**REQUIREMENT:**
Look through the data below, tally the lines where "camera" occurs, and write the total alone.

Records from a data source
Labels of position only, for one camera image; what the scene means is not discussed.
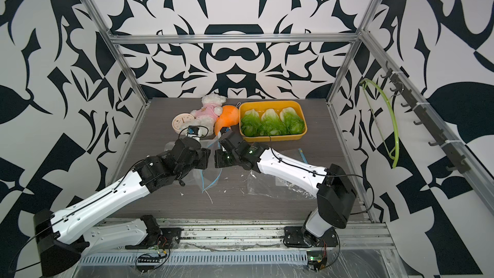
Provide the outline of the clear zipper bag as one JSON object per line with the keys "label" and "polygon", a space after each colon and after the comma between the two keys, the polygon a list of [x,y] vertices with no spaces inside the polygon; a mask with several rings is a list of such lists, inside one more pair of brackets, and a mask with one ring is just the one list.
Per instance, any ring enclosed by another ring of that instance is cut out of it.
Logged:
{"label": "clear zipper bag", "polygon": [[268,149],[258,166],[261,172],[251,171],[247,180],[250,195],[284,200],[315,199],[318,185],[325,179],[312,173],[321,174],[324,168],[308,164],[301,149],[282,153]]}
{"label": "clear zipper bag", "polygon": [[200,140],[202,148],[209,149],[210,155],[205,169],[193,169],[182,179],[185,185],[196,186],[202,193],[218,184],[223,175],[223,168],[216,167],[215,153],[220,148],[218,138]]}

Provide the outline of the chinese cabbage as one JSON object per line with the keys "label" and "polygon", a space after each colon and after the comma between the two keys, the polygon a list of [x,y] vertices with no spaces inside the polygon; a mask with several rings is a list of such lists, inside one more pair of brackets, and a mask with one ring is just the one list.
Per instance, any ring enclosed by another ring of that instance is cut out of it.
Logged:
{"label": "chinese cabbage", "polygon": [[293,108],[284,108],[279,116],[290,135],[299,135],[305,131],[305,121]]}
{"label": "chinese cabbage", "polygon": [[245,112],[241,119],[241,130],[244,136],[258,137],[264,135],[261,116],[258,111],[251,109]]}
{"label": "chinese cabbage", "polygon": [[263,136],[287,135],[287,129],[274,109],[267,109],[261,117],[264,128]]}

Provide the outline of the yellow plastic tray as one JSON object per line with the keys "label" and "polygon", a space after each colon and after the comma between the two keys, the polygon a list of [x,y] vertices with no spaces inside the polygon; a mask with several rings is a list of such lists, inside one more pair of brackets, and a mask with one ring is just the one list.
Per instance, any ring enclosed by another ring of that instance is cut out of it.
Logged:
{"label": "yellow plastic tray", "polygon": [[296,101],[245,102],[239,112],[241,136],[248,142],[299,140],[307,133],[301,105]]}

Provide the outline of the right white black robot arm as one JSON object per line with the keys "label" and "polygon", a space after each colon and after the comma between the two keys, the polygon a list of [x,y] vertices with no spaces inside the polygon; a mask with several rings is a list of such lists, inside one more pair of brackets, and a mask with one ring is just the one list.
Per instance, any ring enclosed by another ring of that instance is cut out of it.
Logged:
{"label": "right white black robot arm", "polygon": [[246,171],[275,176],[316,198],[316,209],[301,227],[284,229],[283,245],[289,248],[338,245],[336,230],[347,227],[357,198],[350,176],[340,166],[313,166],[284,156],[266,144],[249,144],[235,131],[221,135],[219,144],[221,148],[215,152],[216,168],[240,166]]}

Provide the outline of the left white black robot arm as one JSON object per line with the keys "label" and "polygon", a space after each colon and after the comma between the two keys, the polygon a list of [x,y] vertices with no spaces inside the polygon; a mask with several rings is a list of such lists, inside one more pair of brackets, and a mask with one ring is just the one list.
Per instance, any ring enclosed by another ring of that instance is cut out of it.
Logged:
{"label": "left white black robot arm", "polygon": [[190,171],[206,169],[210,154],[196,139],[179,138],[171,150],[137,161],[121,179],[89,198],[57,212],[37,213],[34,238],[42,275],[59,275],[96,252],[157,245],[162,230],[151,215],[113,226],[98,224],[126,205],[174,181],[182,182]]}

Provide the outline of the small pink round clock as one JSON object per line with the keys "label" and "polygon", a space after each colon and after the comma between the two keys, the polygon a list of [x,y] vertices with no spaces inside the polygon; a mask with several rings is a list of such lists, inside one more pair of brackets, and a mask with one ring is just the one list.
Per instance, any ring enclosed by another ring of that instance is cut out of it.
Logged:
{"label": "small pink round clock", "polygon": [[191,115],[190,113],[178,114],[172,120],[172,128],[177,134],[179,134],[180,131],[184,127],[186,127],[189,124],[189,122],[193,121],[194,119],[195,119],[194,116]]}

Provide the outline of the orange plush toy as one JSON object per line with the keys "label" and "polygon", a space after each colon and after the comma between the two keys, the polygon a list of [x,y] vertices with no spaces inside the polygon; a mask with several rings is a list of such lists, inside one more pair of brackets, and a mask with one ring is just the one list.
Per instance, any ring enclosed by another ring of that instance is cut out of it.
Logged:
{"label": "orange plush toy", "polygon": [[239,109],[237,107],[225,105],[222,108],[223,112],[217,119],[214,126],[216,136],[220,134],[222,128],[238,125],[240,119]]}

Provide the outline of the white teddy bear pink shirt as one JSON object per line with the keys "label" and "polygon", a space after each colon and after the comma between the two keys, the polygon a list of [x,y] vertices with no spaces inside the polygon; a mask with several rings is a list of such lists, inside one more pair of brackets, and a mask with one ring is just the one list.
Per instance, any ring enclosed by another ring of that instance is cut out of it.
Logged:
{"label": "white teddy bear pink shirt", "polygon": [[194,117],[193,125],[199,126],[201,136],[211,136],[214,133],[215,123],[223,113],[226,100],[222,95],[211,93],[201,98],[202,107],[190,112]]}

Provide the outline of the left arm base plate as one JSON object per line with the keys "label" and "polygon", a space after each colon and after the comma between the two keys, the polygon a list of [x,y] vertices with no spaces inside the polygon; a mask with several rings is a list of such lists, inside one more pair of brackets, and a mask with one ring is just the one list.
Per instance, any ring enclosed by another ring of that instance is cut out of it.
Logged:
{"label": "left arm base plate", "polygon": [[182,228],[161,228],[156,218],[152,215],[143,215],[140,217],[140,221],[145,225],[146,236],[135,245],[126,245],[125,248],[127,250],[147,249],[152,246],[167,250],[180,243]]}

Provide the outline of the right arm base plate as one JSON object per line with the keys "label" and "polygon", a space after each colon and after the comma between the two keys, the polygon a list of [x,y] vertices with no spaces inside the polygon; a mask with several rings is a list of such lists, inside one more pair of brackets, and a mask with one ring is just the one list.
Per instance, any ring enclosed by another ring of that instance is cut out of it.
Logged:
{"label": "right arm base plate", "polygon": [[338,234],[334,227],[323,227],[323,235],[316,236],[306,227],[284,227],[283,245],[288,248],[334,248],[339,245]]}

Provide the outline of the black wall hook rack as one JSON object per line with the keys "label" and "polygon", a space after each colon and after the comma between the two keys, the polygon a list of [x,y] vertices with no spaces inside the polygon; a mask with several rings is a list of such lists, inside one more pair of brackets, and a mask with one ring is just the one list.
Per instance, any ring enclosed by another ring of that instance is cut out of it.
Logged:
{"label": "black wall hook rack", "polygon": [[427,102],[418,89],[413,85],[406,74],[401,70],[393,69],[390,62],[385,62],[385,75],[395,85],[392,92],[403,97],[405,102],[403,108],[413,112],[418,120],[414,122],[417,126],[424,126],[432,136],[433,140],[428,143],[431,147],[439,147],[450,161],[447,171],[458,171],[465,174],[472,170],[471,163],[463,147],[463,141],[454,136],[453,132],[446,126],[446,122],[439,116],[432,105]]}

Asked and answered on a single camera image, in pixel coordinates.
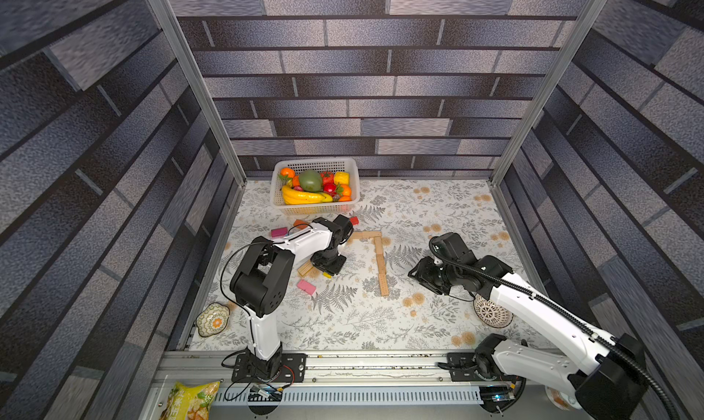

**EXERCISE SOLUTION:**
2